Função[editar | editar código-fonte]

1: RNA polimerase; 2: Repressor; 3: Promotor; 4: Operador; 5: Lactose; 6: lacZ; 7: lacY; 8: lacA.
O operon lac. Superior: estado de repressão. Inferior: estado de ativação.

Os operons bacterianos são transcritos policistrônicos que são capazes de produzir várias proteínas a partir de um transcrito de mRNA. O operon lac permite às bactérias uma digestão eficiente da lactose quando a glicose não está disponível. Nesse caso, quando a lactose é necessária como fonte de açúcar para a bactéria, os três genes do operon lac podem ser expressos e suas proteínas subsequentes traduzidas: lacZ, lacY e lacA. O produto do gene lacZ é β-galactosidase que cliva a lactose, um dissacarídeo, em glicose e galactose . lacY codifica beta-galactosídeo permease, uma proteína de membrana que fica embutida na membrana citoplasmática para permitir o transporte celular de lactose para dentro da célula. Finalmente, lacA codifica a galactosídeo acetiltransferase.

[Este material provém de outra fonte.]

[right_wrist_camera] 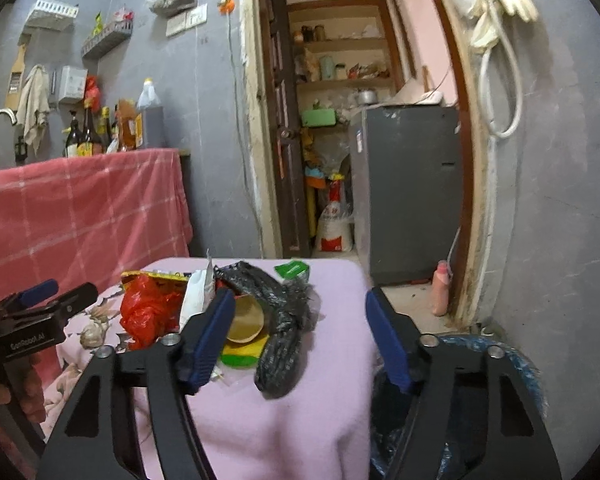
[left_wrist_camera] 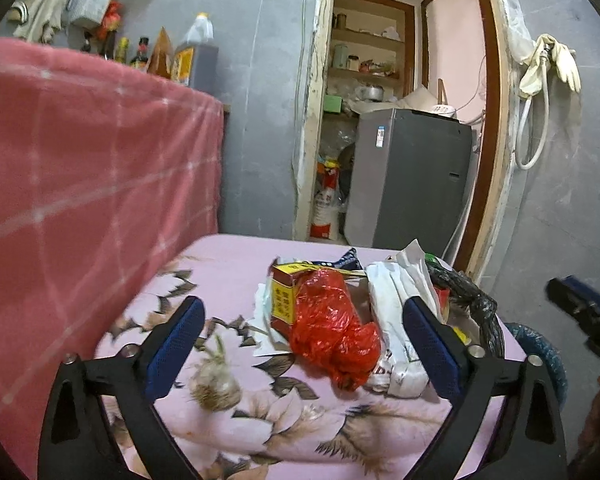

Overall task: Collect trash
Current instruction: 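Grasp the red plastic bag with the left gripper while the right grasps the black bag, then carry both bags over the blue bin and open both grippers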

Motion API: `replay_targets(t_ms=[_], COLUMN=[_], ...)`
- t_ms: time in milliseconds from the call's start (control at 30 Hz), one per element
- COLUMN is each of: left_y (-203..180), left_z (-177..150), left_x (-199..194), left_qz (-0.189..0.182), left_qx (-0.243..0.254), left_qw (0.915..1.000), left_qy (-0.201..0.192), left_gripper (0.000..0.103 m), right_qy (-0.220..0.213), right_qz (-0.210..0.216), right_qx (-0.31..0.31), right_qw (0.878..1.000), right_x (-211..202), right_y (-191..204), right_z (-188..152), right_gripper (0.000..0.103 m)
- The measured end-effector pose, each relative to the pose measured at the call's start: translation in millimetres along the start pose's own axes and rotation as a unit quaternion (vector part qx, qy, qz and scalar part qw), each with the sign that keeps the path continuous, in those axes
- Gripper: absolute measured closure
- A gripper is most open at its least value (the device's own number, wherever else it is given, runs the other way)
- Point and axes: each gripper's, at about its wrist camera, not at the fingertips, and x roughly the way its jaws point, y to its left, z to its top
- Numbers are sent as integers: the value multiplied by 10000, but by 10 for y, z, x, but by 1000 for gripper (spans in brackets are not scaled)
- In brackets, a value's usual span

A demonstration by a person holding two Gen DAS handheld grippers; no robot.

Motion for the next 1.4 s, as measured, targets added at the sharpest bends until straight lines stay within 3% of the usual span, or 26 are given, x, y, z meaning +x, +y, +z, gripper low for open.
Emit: replay_targets(t_ms=[67,267,433,600,800,933,1033,1200,1400], left_y=[23,68,143,236,241,252,206,122,-77], left_z=[5,-8,-20,30,115,129,94,88,42], left_x=[114,386,547,572,529,463,382,37,-289], left_qz=[-56,-265,-697,-1048,-1214,-1231,-1158,-938,-989], left_qx=[-128,-400,-641,-941,-999,-1079,-1078,-882,-738], left_qw=[9998,9975,9899,9809,9764,9772,9803,9902,9923], left_qy=[129,513,1053,1343,1478,1352,1185,543,-45], left_gripper=[20,39,42,56,69,81,84,85,85], right_qy=[156,676,1188,1444,1460,1388,1190,749,162], right_qz=[64,128,315,385,389,384,338,271,242], right_qx=[-23,-6,350,476,446,383,337,280,305], right_qw=[9999,9976,9918,9876,9875,9888,9917,9964,9991], right_x=[125,472,698,820,810,761,663,484,255], right_y=[26,14,-92,-107,-70,-54,-53,-85,-149], right_z=[-5,-83,-150,-190,-202,-203,-177,-122,-55], right_gripper=[51,57,59,67,89,94,95,95,95])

Seria ineficiente produzir enzimas quando não há lactose disponível, ou se houvesse no meio uma fonte de energia de mais fácil digestão, como glicose. O operon lac utiliza um mecanismo de controle duplo para assegurar que a célula produza as enzimas somente quando haja lactose no meio.[2] Isso é conseguido através do repressor lac, lacI, que interrompe a produção de enzimas na ausência de lactose,[3] e com a proteína ativadora catabólica (CAP), que auxilia na produção no caso de ausência de glicose no meio. Esse controle duplo faz com que a glicose seja metabolizada pelas bactérias antes que a lactose, o que se conhece pelo nome de diauxia.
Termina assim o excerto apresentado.